About 2.5 years ago I suffered acute vitamin D intoxication (poisoning) and was gravely ill. Approx about 3 months later I noticed my stools change in colour and consistency, to yellow and loose. Around the same time, I also noticed pain around my right epigastric region. In addition to the pain, when I have these "attacks" I sometimes suffer an irregular heartbeat, slight chest pressure and my saliva has a tingling metallic taste. I haven't put on any weight and can tolerate fatty and greasy foods easily. What I can't tolerate is most vitamin supplements and cheese (calcium). I have intense pains around my gallbladder every time I swallow/eat them and it can last on and off for a week or so. The only thing that has offered me relief from these attacks and debilitating pain is a magnesium only supplements (eg magnesium aspartate dihydrate).

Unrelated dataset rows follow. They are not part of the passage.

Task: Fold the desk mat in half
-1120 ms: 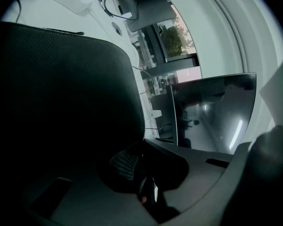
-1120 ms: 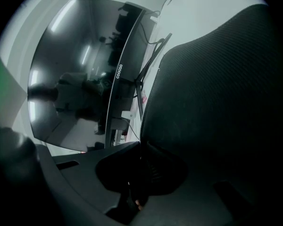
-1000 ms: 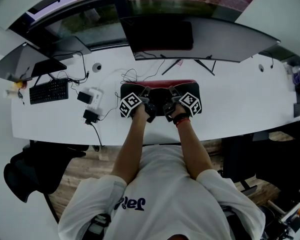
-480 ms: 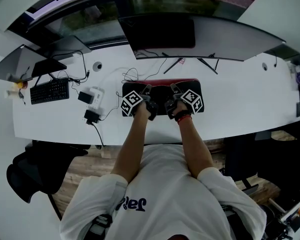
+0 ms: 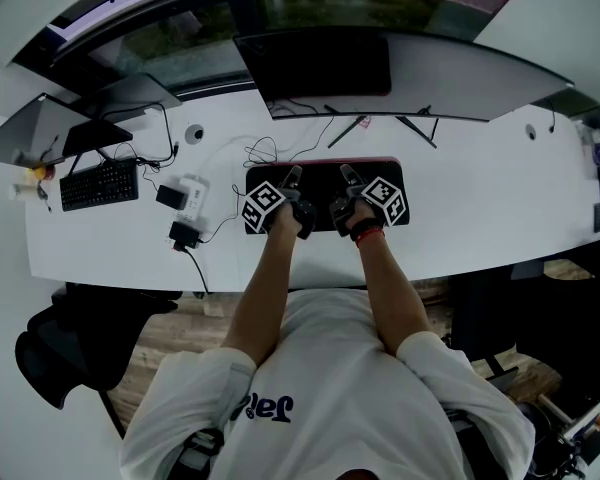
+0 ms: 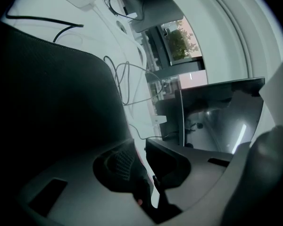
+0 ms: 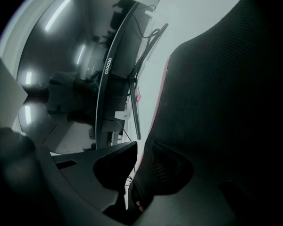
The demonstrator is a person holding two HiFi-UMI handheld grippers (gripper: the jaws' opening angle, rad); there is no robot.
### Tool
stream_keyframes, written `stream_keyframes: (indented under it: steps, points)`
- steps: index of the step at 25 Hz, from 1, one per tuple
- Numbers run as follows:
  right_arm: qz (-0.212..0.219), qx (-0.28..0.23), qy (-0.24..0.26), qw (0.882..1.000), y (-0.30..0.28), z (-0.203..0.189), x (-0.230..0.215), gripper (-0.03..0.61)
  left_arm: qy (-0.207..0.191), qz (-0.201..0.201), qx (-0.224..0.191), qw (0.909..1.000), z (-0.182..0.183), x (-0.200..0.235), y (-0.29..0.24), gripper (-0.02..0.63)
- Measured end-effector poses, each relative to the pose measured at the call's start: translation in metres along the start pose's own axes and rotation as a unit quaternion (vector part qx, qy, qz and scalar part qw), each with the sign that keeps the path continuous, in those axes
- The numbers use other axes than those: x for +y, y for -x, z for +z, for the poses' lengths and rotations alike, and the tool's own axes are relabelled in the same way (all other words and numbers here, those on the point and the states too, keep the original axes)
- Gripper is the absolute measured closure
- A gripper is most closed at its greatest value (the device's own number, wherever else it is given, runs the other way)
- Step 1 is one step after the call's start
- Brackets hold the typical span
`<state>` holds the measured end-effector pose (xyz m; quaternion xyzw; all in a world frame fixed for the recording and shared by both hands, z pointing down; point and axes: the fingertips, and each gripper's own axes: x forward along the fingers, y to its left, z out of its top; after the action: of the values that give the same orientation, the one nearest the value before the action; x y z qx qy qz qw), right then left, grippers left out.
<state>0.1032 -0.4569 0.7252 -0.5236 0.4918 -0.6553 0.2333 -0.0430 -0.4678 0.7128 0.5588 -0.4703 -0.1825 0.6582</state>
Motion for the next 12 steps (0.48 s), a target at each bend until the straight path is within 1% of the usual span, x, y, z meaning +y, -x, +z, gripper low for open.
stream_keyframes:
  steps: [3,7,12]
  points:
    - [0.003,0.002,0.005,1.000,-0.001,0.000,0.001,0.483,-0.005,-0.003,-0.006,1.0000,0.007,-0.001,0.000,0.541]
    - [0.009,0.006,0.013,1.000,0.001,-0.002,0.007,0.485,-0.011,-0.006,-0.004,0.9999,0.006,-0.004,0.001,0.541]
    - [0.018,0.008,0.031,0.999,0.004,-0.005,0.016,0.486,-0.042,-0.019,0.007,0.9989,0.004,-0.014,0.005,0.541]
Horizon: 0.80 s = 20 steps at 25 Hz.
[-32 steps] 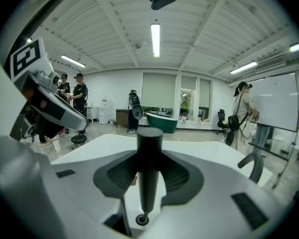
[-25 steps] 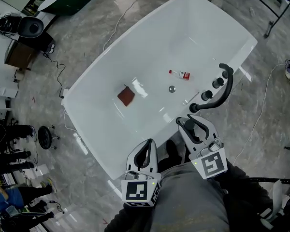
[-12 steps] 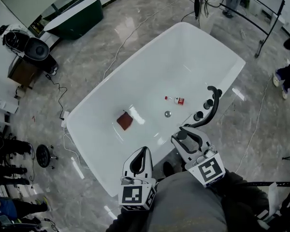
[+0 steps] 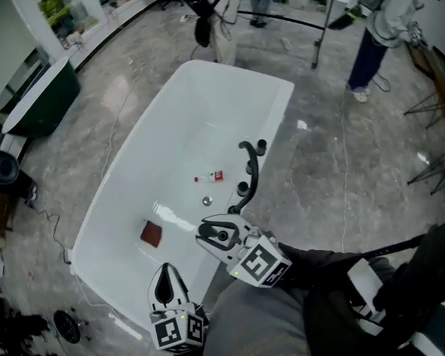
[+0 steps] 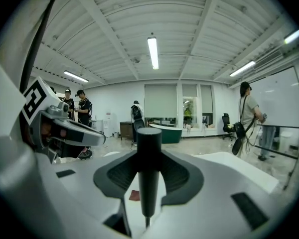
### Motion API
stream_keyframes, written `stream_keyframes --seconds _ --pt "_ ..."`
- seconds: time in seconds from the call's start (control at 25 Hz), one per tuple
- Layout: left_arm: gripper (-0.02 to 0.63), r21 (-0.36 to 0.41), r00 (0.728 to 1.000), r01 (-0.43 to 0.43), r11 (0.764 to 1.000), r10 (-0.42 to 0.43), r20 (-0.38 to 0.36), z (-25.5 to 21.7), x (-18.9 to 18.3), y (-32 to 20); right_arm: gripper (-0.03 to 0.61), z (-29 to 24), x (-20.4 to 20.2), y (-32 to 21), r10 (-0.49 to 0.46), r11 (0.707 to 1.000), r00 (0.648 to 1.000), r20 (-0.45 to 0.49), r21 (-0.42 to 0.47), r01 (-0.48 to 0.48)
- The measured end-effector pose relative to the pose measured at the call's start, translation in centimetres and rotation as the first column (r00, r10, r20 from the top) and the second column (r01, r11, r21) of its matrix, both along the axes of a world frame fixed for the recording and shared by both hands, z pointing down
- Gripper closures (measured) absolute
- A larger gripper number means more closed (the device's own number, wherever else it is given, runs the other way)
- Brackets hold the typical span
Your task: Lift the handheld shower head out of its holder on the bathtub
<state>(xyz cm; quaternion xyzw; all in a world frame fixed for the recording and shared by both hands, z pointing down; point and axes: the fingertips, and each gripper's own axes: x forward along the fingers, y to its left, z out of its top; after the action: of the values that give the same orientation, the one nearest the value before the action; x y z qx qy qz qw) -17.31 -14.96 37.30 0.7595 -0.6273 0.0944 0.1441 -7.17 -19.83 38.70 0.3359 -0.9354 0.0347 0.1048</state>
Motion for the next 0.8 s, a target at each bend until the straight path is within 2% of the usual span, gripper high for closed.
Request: stream_keyframes --seconds 0.08,0.2,0.32,0.56,0.64,0.8 --pt "0.611 -0.013 0.998 -0.064 0.998 0.063 -0.019 -0.1 0.4 -1.1 0.434 -0.7 0.0 -0.7 0.034 0.999 0.999 -0.016 0.004 -0.034" --pt "0.611 -0.036 0.99 -0.134 0.99 0.132 -0.041 -0.7 1.2 -1.1 0.434 -3.5 0.0 0.9 0.038 0.999 0.999 -0.033 -0.006 -0.039" --pt "0.611 -0.047 0.989 -0.145 0.988 0.142 -0.045 -1.9 1.1 -0.1 0.434 -5.1 -1.0 2.4 0.04 0.999 0.998 -0.04 -0.016 -0.041" --pt "0.611 -0.06 0.991 -0.133 0.989 0.131 -0.04 -4.5 0.5 2.8 0.434 -5.3 -1.7 1.9 0.03 0.999 0.999 -0.039 -0.023 -0.031" --pt "0.611 -0.061 0.989 -0.143 0.988 0.14 -0.04 -5.3 1.3 4.1 0.434 -6.2 -0.8 4.4 0.024 0.999 0.999 -0.037 -0.024 -0.025" --pt "0.609 -0.043 0.984 -0.176 0.983 0.175 -0.035 -5.8 6.0 6.6 0.434 -6.5 4.8 8.8 0.076 0.997 0.996 -0.05 -0.027 -0.078"
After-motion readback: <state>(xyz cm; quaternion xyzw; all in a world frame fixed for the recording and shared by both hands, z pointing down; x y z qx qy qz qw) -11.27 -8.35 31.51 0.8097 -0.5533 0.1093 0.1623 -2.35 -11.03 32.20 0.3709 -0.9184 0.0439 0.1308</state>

As time went on, I noticed I felt more lethargic and went to my doctor for a blood test and also had: an anaerobic stool analysis, endoscopy, colonoscopy, HIDA scan and endoscopic ultrasound. My blood showed I was borderline abnormal-low for vitamin d, calcium, iron, B12, albumin, and zinc. My anaerobic stool analysis came back with an undergrowth of Lactobacillous and an overgrowth of Provetella (bacteria susceptible to bile salts). My HIDA scan came back normal, EF 97%, and everything else appeared normal. My diagnosis was chronic acalculous gallbladder disease.
Because I haven't had any answers to my problems I have been doing my own research and have come up with connections between the gallbladder vitamin d, melatonin, magnesium and calcium metabolism. The gallbladder is not a passive reservoir for bile. It modifies and acidifies bile through ion exchange and transport. If these ion channels become damaged then problems with the gallbladder and its’ associated structures arise (sphincter of oddi)
Some of the connections between calcium and the gallbladder are shown in the following conditions: limy bile, porcelain gallbladder, UV exposure and increased incidence of gallstones, and mixed-type gallstones (all stones contain calcium). Read Pubmed articles. It is my belief that the gallbladder plays a very important role in the body in relation to calcium metabolism/buffering/regulation.